(Items from a dataset)

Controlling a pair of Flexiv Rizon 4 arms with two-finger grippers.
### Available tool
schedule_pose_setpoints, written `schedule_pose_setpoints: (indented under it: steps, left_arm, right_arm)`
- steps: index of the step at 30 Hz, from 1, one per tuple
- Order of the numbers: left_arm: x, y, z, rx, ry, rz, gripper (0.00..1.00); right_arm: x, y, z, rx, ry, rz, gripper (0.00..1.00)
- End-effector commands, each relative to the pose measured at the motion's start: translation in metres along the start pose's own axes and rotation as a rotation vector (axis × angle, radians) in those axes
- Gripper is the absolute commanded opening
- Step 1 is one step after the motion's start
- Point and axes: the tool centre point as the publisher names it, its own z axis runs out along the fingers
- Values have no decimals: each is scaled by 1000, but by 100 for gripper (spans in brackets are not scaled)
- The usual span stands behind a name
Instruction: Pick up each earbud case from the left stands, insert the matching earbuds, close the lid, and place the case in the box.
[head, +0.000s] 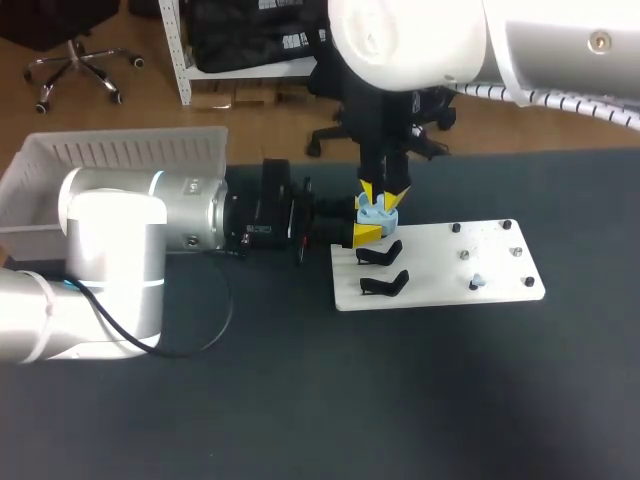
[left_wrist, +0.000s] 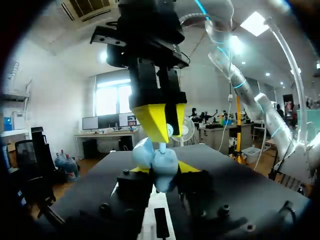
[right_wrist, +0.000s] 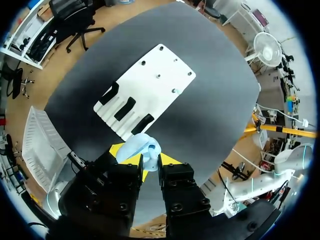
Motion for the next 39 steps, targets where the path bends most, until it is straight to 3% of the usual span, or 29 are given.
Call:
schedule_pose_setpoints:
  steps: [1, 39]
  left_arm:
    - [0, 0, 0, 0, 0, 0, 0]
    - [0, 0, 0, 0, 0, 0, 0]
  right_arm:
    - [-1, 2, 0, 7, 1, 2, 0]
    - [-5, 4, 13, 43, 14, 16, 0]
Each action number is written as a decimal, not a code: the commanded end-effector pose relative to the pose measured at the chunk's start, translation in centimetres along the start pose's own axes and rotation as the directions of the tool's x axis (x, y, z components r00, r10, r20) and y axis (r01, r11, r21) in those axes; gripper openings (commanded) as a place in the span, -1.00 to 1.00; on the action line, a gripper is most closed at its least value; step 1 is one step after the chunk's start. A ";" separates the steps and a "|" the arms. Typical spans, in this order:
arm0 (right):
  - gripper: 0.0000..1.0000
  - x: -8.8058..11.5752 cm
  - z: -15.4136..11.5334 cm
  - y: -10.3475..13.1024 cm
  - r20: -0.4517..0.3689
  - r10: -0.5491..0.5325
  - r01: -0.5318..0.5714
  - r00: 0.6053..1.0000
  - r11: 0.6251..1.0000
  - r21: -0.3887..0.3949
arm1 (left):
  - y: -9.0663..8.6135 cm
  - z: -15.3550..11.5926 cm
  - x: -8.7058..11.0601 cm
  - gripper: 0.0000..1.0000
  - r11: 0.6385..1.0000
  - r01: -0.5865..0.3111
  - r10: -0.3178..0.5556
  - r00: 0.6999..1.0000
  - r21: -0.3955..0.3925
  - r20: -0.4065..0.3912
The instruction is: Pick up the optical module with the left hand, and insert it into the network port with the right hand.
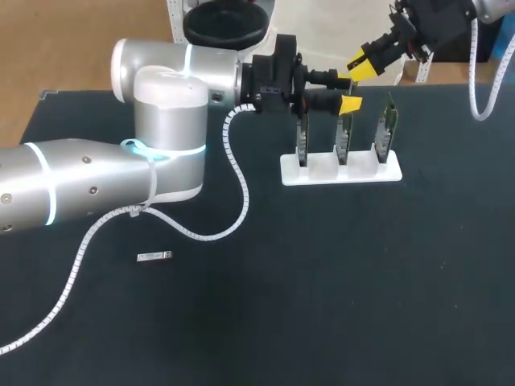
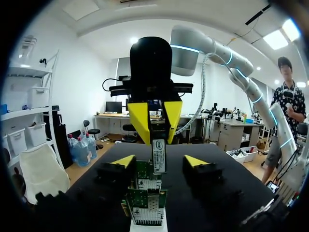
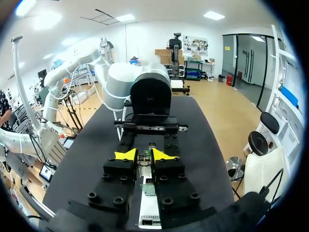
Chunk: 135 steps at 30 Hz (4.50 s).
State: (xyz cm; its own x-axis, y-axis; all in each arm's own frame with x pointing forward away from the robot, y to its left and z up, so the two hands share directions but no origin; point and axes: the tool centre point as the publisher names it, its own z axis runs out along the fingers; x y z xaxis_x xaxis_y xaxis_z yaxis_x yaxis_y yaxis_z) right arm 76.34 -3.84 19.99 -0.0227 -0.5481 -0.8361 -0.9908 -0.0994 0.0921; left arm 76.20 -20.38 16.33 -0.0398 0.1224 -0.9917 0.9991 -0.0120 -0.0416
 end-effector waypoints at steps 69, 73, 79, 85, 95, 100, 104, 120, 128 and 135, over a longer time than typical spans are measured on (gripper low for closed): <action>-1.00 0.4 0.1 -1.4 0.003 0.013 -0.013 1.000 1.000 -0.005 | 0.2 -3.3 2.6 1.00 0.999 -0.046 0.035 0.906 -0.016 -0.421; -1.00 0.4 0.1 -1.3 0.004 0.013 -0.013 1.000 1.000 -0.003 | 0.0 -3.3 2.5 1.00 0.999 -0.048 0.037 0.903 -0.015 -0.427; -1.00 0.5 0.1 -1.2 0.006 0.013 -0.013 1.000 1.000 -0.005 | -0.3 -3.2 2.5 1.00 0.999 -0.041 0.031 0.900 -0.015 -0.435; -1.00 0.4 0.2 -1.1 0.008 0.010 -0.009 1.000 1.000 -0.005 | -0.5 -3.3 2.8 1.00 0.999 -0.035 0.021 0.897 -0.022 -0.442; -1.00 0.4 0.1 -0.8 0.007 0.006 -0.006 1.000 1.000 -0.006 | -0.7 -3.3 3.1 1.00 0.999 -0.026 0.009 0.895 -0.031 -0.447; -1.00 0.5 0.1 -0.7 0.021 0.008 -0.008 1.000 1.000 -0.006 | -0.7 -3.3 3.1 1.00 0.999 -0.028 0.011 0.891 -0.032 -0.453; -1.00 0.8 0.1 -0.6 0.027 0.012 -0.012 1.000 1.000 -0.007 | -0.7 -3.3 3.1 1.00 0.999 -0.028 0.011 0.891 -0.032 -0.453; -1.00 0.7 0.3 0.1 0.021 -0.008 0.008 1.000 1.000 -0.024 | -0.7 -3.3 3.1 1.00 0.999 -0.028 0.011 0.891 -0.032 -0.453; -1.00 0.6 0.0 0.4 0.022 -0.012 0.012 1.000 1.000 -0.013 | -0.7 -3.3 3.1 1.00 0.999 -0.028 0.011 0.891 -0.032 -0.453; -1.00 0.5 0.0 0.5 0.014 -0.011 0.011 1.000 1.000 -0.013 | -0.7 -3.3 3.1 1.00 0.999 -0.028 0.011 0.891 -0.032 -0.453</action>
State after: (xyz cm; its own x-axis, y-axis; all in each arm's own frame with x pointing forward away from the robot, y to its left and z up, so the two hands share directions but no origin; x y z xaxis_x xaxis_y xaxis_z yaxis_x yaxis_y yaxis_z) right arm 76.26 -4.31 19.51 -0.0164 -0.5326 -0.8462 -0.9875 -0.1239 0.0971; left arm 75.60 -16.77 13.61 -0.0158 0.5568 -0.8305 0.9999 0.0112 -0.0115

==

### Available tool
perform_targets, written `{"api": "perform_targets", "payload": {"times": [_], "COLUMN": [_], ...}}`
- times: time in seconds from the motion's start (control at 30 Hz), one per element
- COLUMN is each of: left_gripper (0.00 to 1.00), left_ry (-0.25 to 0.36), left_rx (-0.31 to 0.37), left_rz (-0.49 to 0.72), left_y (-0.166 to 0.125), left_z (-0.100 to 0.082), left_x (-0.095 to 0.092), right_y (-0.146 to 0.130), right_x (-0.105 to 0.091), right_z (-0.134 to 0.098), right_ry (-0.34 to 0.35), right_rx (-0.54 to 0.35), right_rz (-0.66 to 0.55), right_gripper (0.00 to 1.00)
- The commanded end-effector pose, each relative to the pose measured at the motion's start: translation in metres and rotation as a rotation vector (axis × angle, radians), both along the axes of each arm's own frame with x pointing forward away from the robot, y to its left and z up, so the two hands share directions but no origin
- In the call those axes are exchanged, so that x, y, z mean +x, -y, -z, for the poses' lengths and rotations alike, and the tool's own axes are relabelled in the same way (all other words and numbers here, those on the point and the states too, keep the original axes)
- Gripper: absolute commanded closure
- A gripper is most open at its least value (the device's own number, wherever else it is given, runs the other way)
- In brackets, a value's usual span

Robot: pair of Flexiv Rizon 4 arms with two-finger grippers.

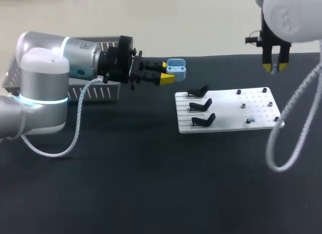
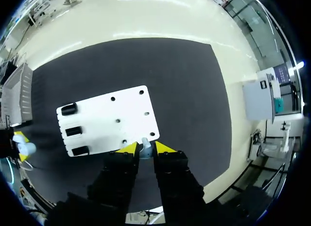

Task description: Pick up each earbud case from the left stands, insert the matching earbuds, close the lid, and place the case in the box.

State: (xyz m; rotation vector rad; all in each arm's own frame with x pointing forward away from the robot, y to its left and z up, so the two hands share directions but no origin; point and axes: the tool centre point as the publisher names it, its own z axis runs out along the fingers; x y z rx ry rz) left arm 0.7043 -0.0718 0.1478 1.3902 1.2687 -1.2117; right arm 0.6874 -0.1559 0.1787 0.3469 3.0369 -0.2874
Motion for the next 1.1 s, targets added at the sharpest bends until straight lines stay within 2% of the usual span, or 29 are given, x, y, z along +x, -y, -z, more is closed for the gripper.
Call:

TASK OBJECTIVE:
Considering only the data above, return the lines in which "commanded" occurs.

REPLY TO THE TASK:
- Gripper is the absolute commanded opening
Each action number is written as a decimal, not a code: the commanded end-effector pose relative to the pose measured at the chunk's start, translation in centimetres along the start pose's own axes and rotation as the directions of the tool's x axis (x, y, z components r00, r10, r20) and y axis (r01, r11, r21) in those axes; gripper openings (commanded) as a place in the span, -1.00 to 1.00; on the action line, a gripper is most closed at its least value; step 1 is one step after the chunk's start. A ";" separates the steps and a "|" the arms. Typical spans, in this order:
- The commanded end-effector pose, each relative to the pose measured at the motion's start: translation in metres and rotation as a rotation vector (axis × angle, radians), both along the axes of each arm's own frame with x pointing forward away from the robot, y to its left and z up, so the two hands share directions but no origin
- Gripper: absolute commanded closure

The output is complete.